Starting at the first line of the listing below, repeat each line exactly until you have repeated the one containing "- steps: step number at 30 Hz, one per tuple"; skip the pictures.

+---+

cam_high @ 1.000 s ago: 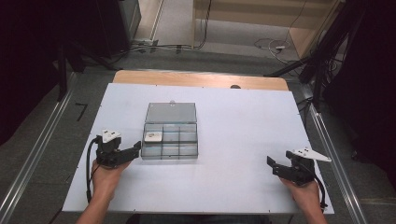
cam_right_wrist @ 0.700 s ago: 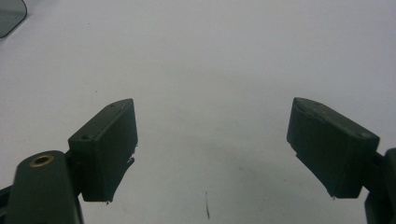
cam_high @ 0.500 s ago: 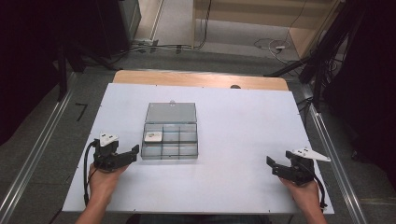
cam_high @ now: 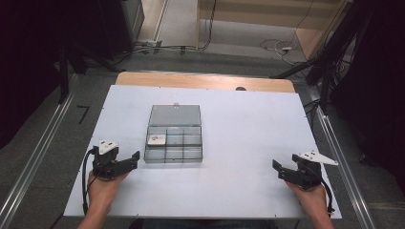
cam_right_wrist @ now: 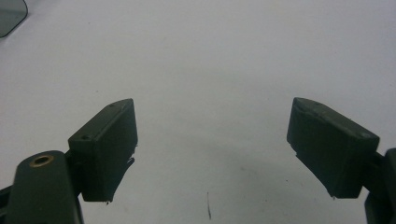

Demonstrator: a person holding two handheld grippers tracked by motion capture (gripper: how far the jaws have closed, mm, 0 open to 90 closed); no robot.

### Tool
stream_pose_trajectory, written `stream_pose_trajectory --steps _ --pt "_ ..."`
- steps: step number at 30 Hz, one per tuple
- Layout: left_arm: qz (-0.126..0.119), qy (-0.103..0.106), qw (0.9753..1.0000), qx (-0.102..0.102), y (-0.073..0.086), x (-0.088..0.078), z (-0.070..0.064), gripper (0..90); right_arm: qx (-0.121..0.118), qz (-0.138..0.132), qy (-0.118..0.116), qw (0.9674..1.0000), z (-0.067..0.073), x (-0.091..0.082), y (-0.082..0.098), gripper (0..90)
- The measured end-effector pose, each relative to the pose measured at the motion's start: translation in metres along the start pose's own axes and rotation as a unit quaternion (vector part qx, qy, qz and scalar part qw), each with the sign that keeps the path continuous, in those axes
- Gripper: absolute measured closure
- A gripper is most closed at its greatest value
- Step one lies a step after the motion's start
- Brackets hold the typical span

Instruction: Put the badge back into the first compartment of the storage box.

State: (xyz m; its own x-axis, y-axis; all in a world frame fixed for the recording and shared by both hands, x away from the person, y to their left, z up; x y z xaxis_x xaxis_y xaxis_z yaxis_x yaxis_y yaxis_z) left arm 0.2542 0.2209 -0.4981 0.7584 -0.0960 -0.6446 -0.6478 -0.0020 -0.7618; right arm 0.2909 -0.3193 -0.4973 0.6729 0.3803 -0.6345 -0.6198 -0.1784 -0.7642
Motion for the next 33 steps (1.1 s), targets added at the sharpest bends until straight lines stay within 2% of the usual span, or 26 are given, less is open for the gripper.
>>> stream_pose_trajectory --steps 17,33 --pt "0.000 -0.009 0.9999 -0.009 0.010 -0.008 0.017 22.3 0.000 -0.001 0.001 1.0000 -0.001 -0.001 0.000 15.0" --pt "-0.008 -0.004 0.9999 -0.012 0.014 -0.018 0.018 22.3 0.000 -0.003 0.000 1.0000 -0.001 -0.002 0.000 15.0"
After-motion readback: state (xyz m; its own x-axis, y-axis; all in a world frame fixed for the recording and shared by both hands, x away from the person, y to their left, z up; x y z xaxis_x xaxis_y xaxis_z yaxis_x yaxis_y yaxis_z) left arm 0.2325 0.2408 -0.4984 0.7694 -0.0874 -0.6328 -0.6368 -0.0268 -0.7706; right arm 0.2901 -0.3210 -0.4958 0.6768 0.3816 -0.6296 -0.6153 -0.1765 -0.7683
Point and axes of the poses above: each handheld gripper's, and its own axes: x roughly forward along the jaws, y roughly out of its underside, z roughly to its left, the point moved 3 cm from there along x, roughly forward along the jaws, and after that the axes turned 4 degrees about -y, right-handed, at the moved point
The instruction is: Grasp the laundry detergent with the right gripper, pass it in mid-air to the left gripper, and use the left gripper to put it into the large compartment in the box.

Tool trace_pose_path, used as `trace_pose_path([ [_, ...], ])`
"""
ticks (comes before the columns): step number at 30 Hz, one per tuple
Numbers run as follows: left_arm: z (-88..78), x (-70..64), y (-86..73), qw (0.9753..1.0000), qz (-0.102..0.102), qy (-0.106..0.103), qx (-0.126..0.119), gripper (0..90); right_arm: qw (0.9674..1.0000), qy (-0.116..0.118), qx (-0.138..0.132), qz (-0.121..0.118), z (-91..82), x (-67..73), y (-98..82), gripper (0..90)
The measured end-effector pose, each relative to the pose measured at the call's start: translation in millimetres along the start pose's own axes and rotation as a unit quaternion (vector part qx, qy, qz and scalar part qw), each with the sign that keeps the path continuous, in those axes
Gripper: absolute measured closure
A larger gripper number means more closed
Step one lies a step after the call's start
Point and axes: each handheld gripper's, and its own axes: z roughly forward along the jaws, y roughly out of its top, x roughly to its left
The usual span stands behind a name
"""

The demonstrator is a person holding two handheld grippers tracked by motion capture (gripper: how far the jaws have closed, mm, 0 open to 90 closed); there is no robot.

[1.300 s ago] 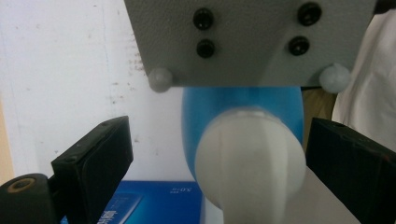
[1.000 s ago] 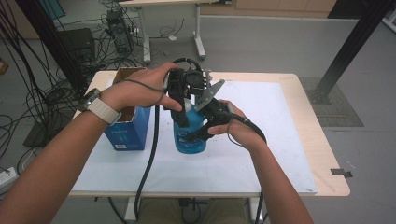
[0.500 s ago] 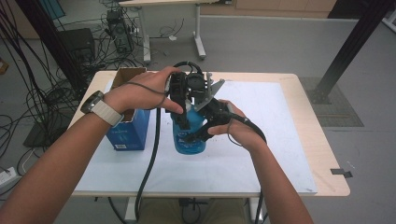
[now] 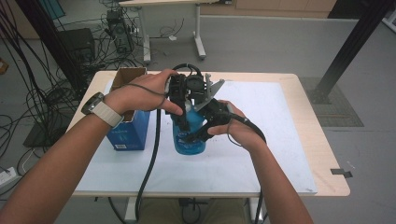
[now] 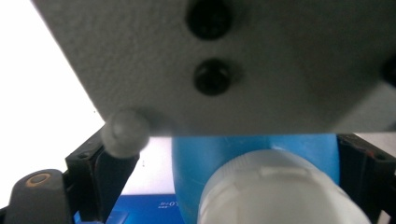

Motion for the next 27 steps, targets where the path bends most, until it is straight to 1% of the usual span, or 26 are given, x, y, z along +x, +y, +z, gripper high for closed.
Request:
trace_pose_path([
  [3, 0.3, -0.4, -0.2, 1.0, 0.0, -0.004, -0.002, 14.6, 1.0, 0.0, -0.003, 0.003, 0.2, 0.1, -0.1, 43.4],
  [9, 0.8, -0.8, 0.3, 1.0, 0.002, -0.006, -0.004, 18.2, 1.0, 0.002, -0.004, 0.004, -0.5, 0.1, -0.7, 43.4],
  [10, 0.7, -0.8, 0.4, 1.0, 0.003, -0.006, -0.003, 18.9, 0.9999, 0.001, -0.001, 0.015, -1.4, 2.1, -0.2, 43.5],
  [15, 0.9, -0.3, 0.0, 0.9999, 0.004, -0.011, -0.007, 23.4, 1.0, 0.002, -0.007, 0.004, -0.6, 0.3, -1.0, 43.5],
  [18, 1.0, -0.4, -0.2, 0.9999, 0.003, -0.012, -0.009, 25.6, 0.9999, 0.002, -0.007, 0.007, -0.7, 0.5, -1.0, 43.5],
  [20, 0.9, -0.4, -0.3, 0.9999, 0.003, -0.013, -0.009, 27.1, 0.9999, 0.002, -0.005, 0.015, -1.1, 1.7, -0.4, 43.5],
  [22, 0.7, -0.3, -0.5, 0.9998, 0.003, -0.016, -0.011, 29.6, 0.9999, 0.002, -0.006, 0.015, -1.1, 1.8, -0.2, 43.5],
  [23, 0.8, -0.3, -0.6, 0.9998, 0.002, -0.016, -0.012, 30.0, 0.9999, 0.003, -0.01, 0.005, -0.7, 0.4, -0.6, 43.5],
  [25, 0.8, -0.2, -0.9, 0.9997, 0.002, -0.02, -0.013, 30.5, 0.9999, 0.002, -0.008, 0.007, -0.8, 0.5, -0.4, 43.5],
  [26, 0.7, -0.3, -1.1, 0.9997, 0.002, -0.021, -0.014, 32.5, 0.9999, 0.002, -0.009, 0.006, -0.9, 0.5, -0.4, 43.5],
  [27, 0.6, -0.9, -1.0, 0.9997, 0.006, -0.022, -0.013, 33.7, 0.9999, 0.002, -0.01, 0.007, -0.9, 0.5, -0.5, 43.5],
])
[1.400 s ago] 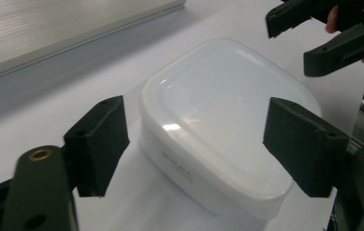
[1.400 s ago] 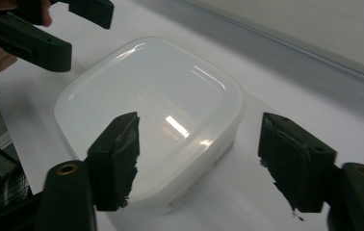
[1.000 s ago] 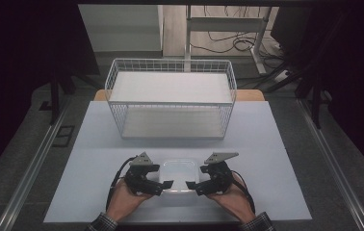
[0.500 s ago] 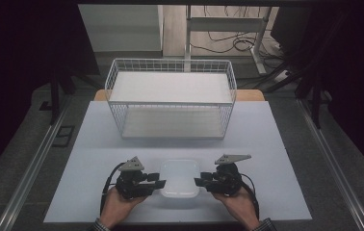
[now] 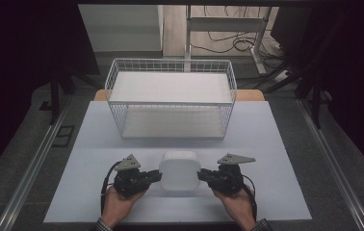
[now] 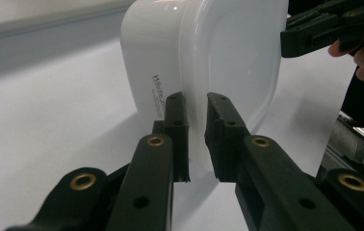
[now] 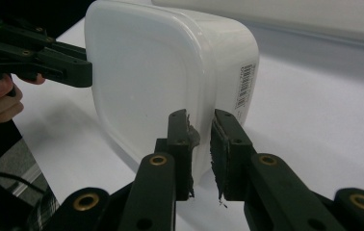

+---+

Exercise solution:
cam_high @ 1.000 s ago: 
cam_right_wrist @ 0.700 s ago: 
cam_high @ 0.500 s ago: 
cam_high @ now: 
cam_right_wrist @ now: 

Demonstrator: a person holding two handheld grippers tracked by motion capture (gripper: how far the jaws have closed, mm, 0 open to 90 closed); no robot.

### Tool
stream_pose_trajectory, written `stream_pose_trajectory --steps _ --pt "_ ..."`
- steps: step number at 30 Hz, one per tuple

No additional response is required.